For most Americans, credit card debt is a way of life and being chased by debt collectors is almost par for the course. According to Credit Donkey, the average credit card debt in America is $5,331 with 55% of all card users rolling over card balances instead of paying them off in full.
It is easy then to appreciate why the current outstanding revolving debt is a humongous $1.05 trillion, most of it, credit card outstanding. With credit cards on average charging close to 17% APR, the pressure on most Americans on card repayment is pretty huge and a prime cause for high stress and even bankruptcy.
How to Tackle Debt?
When you have accumulated far too much debt and it is becoming difficult not only to keep track of your card statements in order to make the monthly payments on time but also making the payments regularly is often impossible without taking on more debt, you will realize that you are well and truly ensnared in a debt trap.
A debt trap has multiple negative connotations; you will be forever at the mercy of your lenders trying to pay off huge amounts of interest, your credit score will get damaged due to the over-utilization of the credit ratio and the impact of the missed payments making future access of credit difficult and more expensive.
You are likely to be pursued by debt collection agents and peace both at home and at the workplace may be a thing of the past. You will no longer be able to sleep peacefully at night with the shadow of bankruptcy constantly looming over you.
When you have landed up in a debt trap, the first thing you should do is to take stock of your finances. Find out how much debt you have by making a list of all the balances with the principal amount and interest due and the APR. Establish if you have a net surplus of income over expenses so that you can pay off your debt in a disciplined manner.
If you have a deficit of income over expenses, find out how you can immediately reduce your lifestyle costs.

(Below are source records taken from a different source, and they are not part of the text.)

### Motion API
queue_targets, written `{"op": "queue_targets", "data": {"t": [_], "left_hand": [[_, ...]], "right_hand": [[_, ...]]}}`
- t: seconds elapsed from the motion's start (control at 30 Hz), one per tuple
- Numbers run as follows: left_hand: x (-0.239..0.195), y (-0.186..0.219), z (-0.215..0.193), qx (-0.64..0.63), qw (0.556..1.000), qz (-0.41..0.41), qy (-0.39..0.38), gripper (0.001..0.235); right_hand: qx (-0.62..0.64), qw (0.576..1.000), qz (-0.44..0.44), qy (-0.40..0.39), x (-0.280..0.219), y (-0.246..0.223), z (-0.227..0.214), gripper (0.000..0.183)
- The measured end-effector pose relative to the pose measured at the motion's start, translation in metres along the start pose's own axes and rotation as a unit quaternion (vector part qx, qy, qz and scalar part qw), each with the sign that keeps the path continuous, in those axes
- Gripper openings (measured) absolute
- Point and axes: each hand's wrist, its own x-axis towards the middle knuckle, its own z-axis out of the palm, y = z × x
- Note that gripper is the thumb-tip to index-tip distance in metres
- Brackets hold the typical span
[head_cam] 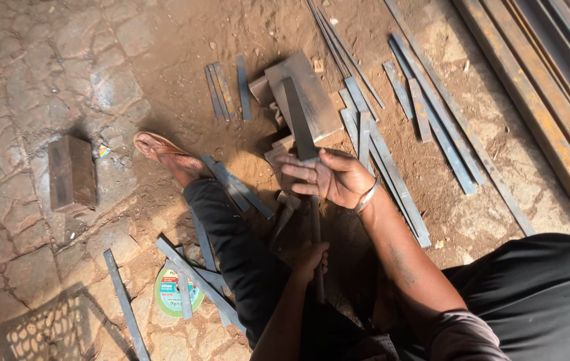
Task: The person sits on the ground and repeatedly strikes a metal bar with a hammer while holding it against a metal block. The person adjusts the bar's position between strikes and continues hammering throughout the clip.
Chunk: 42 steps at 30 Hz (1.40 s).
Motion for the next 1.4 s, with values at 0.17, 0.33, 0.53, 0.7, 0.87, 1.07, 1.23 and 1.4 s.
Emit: {"op": "queue_targets", "data": {"t": [0.17, 0.33, 0.53, 0.7, 0.87, 1.07, 1.23, 1.4], "left_hand": [[0.004, -0.004, 0.001, 0.009, 1.0, 0.009, 0.001, 0.019], [0.006, -0.006, 0.001, -0.019, 1.0, 0.006, -0.005, 0.015], [-0.005, 0.002, 0.004, -0.015, 1.0, -0.011, 0.001, 0.017], [-0.014, 0.008, 0.006, -0.016, 1.0, -0.015, 0.004, 0.018], [-0.011, 0.006, 0.007, -0.021, 1.0, -0.012, 0.002, 0.019], [-0.008, 0.004, 0.005, -0.016, 1.0, -0.003, 0.0, 0.018], [-0.01, 0.006, 0.008, -0.019, 1.0, -0.011, 0.006, 0.017], [-0.006, 0.001, 0.005, -0.019, 1.0, -0.012, 0.008, 0.017]], "right_hand": [[0.002, 0.999, -0.019, 0.028, 0.003, 0.008, 0.012, 0.061], [-0.005, 0.998, -0.029, 0.048, 0.005, 0.011, 0.018, 0.054], [-0.016, 0.999, -0.03, 0.025, 0.005, 0.008, 0.022, 0.058], [0.005, 1.0, -0.026, 0.011, 0.006, 0.016, 0.02, 0.058], [0.007, 0.998, -0.016, 0.066, 0.011, 0.025, 0.017, 0.056], [0.006, 0.998, -0.004, 0.06, 0.012, 0.03, 0.013, 0.053], [0.04, 0.997, 0.011, 0.067, 0.011, 0.029, 0.005, 0.052], [0.058, 0.997, -0.006, 0.043, 0.007, 0.024, 0.009, 0.05]]}}
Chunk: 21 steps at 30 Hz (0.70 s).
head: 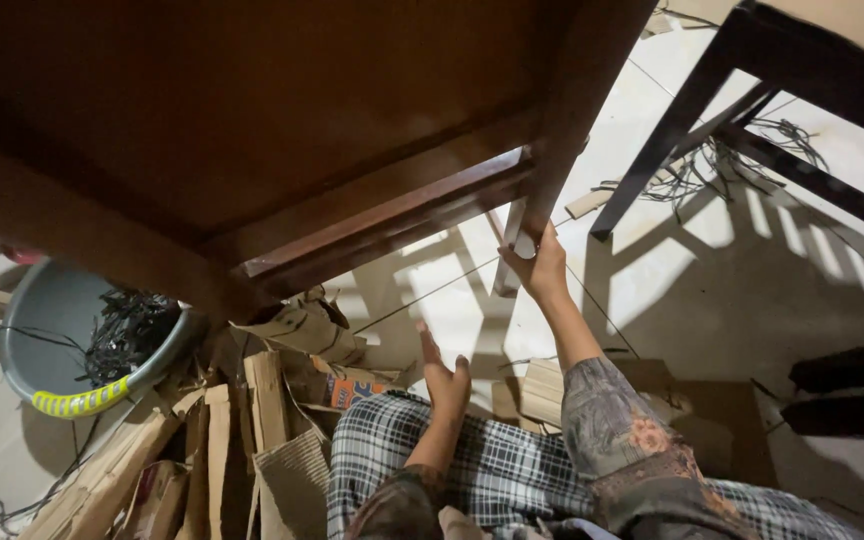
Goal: The person sits on the floor and wraps strips of cardboard around the legs of a wooden table. They secure the cardboard in place using black plastic ties, repeatedly wrapping and tying each leg.
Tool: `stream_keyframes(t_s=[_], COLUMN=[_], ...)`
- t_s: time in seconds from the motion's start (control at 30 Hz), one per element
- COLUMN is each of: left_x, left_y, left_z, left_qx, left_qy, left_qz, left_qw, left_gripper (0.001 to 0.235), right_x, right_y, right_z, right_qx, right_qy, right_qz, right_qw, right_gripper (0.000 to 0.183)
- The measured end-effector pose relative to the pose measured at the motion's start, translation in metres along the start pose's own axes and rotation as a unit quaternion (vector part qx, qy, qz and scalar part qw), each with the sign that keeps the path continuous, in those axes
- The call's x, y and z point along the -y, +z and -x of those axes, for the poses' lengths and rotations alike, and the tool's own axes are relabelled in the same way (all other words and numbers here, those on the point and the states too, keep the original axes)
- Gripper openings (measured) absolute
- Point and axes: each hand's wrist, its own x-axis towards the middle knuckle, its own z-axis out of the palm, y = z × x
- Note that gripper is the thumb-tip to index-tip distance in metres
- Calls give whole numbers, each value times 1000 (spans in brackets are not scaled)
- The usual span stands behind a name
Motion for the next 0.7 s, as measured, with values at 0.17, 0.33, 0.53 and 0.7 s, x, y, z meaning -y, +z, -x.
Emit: stream_keyframes(t_s=[0.17,0.33,0.53,0.7], left_x=[-40,-17,3,10], left_y=[-9,-8,-1,5], left_z=[17,20,25,41], left_qx=[28,84,180,359], left_qy=[-7,2,23,28], left_qz=[-41,-81,-127,-344], left_qw=[999,993,975,867], left_gripper=[87,87,75,56], right_x=[5,-1,-6,1], right_y=[-14,-26,-38,-51], right_z=[33,58,91,116], right_qx=[17,24,51,62], right_qy=[5,3,-28,-76], right_qz=[3,-6,13,-8], right_qw=[1000,1000,998,995], right_gripper=[71,76,67,75])
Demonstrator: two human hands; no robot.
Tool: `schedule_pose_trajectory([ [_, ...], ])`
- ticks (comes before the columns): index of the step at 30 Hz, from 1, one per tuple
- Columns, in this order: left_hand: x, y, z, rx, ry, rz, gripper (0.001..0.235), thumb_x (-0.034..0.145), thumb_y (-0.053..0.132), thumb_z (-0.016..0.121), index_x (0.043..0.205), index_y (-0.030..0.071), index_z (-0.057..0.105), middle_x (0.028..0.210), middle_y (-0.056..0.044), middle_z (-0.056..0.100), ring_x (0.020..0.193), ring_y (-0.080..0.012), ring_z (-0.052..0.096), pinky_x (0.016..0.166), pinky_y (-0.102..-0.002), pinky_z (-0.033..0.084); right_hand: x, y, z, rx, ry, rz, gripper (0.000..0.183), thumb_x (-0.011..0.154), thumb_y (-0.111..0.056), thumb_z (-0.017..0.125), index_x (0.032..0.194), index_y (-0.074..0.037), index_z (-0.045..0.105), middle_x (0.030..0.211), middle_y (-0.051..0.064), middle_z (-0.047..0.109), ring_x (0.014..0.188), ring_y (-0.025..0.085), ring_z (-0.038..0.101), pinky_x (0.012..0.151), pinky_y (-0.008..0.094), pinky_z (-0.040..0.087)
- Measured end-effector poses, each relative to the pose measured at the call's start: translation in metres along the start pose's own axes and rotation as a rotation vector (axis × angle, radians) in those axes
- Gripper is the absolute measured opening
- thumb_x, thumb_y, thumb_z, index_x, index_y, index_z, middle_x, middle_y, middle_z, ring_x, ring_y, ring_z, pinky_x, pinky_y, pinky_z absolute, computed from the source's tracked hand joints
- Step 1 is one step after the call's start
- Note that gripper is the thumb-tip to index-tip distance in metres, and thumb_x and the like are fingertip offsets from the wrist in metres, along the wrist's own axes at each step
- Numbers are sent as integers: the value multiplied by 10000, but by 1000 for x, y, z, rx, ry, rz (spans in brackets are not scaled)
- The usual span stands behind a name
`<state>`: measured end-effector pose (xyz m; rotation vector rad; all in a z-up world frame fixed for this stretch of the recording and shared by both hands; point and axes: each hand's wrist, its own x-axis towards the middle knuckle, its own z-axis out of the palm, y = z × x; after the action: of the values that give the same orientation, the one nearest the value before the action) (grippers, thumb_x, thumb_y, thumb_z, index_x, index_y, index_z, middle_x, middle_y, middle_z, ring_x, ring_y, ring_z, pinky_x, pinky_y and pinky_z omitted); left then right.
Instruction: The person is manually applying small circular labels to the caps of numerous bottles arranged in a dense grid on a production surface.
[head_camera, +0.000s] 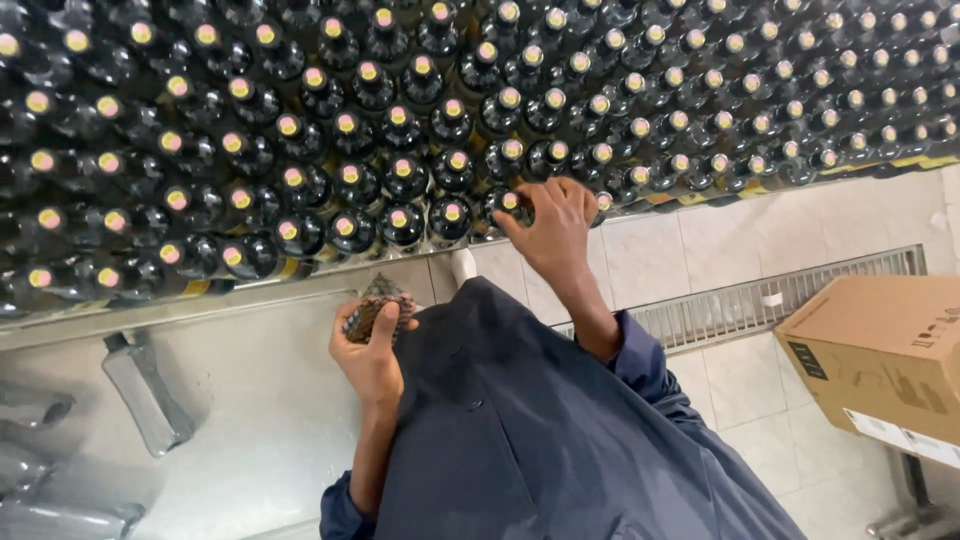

Moving to a smaller place outside the city or even to a different town altogether where costs of living are less, taking the public transport instead of the car, stopping the dining out and partying as well as locking up your credit cards can help. Change your job or get an additional hustle to make more money.
Ensure that you pay at least the minimum amount due on each of your credit cards but if that is an impossible task consider consolidating all your debts and starting afresh with a clean slate.
How to Choose the Best Debt Consolidation Company?
Debt consolidation is a fairly straightforward process, but most people prefer it to be handled by a professional company. However, the debt consolidation industry is pretty much unregulated and there are lots of unscrupulous companies waiting for a chance to rip off an unsuspecting customer. This makes it essential for you to ensure that you associate with a completely professional and ethical debt consolidation company like National Debt Relief.
Some tips on what you should be looking out for:
Accreditation: There are plenty of unscrupulous companies that will rip you off with high rates of interest, advance fees, and surprises in the fine print. It is very important for you to identify a debt consolidation company that is reputed and has the right credentials. Ideally, these lenders should be accredited with the Association of Independent Consumer Credit Counseling Agencies (AICCA) or the National Foundation for Credit Counseling (NFCC). Also, check if the company is accredited to the Better Business Bureau.
Recommendation: Ask family and friends to recommend a good debt consolidation company that they have used themselves. Recommendations by those you trust are invariably among the best ways to identify a company that you can rely on.
Consumer feedback: Rather than relying on the testimonials posted on the websites of the companies that generally speak well of the services rendered, you should go online and check out the complaint boards and find out what sort of a rating they have got from actual customers. No company will emerge completely blemish-less, however, if the majority of the customers seem to be happy, it is a good indicator. Watch out especially for reviews that complain about high rates of interest and high fees and charges taken in advance.
License: There are many states that require debt consolidation companies to be licensed. Some states even mandate that the consultants are also qualified and licensed. Before signing on the dotted line, you should check whether your state has such a requirement, in which case, you should check if the companies you are looking at meet the licensing requirements.
Upfront fees: It is better to avoid companies that demand upfront fees from you under a variety of names to process your application for debt consolidation, as under the law, it is illegal for any company to demand fees without rendering the service first. Not only should you refuse to pay any upfront fees but also it is better to avoid working with these companies, as usually, they will scam you.
Written contract: Before committing yourself to pay any money to the debt consolidation company, insist that they draw out a comprehensive written contract that clearly specifies the rights and obligations of both parties. Do not take any verbal assurances at face value because they are legally unenforceable. Never sign a contract or any other documents without reading them very carefully. If you do not understand something, ask them to explain it properly.
When you are mired in debt and constantly worrying about how to get on top of it, the last thing you want is to be taken for a ride by an unscrupulous company pretending to be a genuine debt consolidation company. It is very important to be circumspect and not rush into something because if you are being offered a deal that is too good to be true, it invariably is.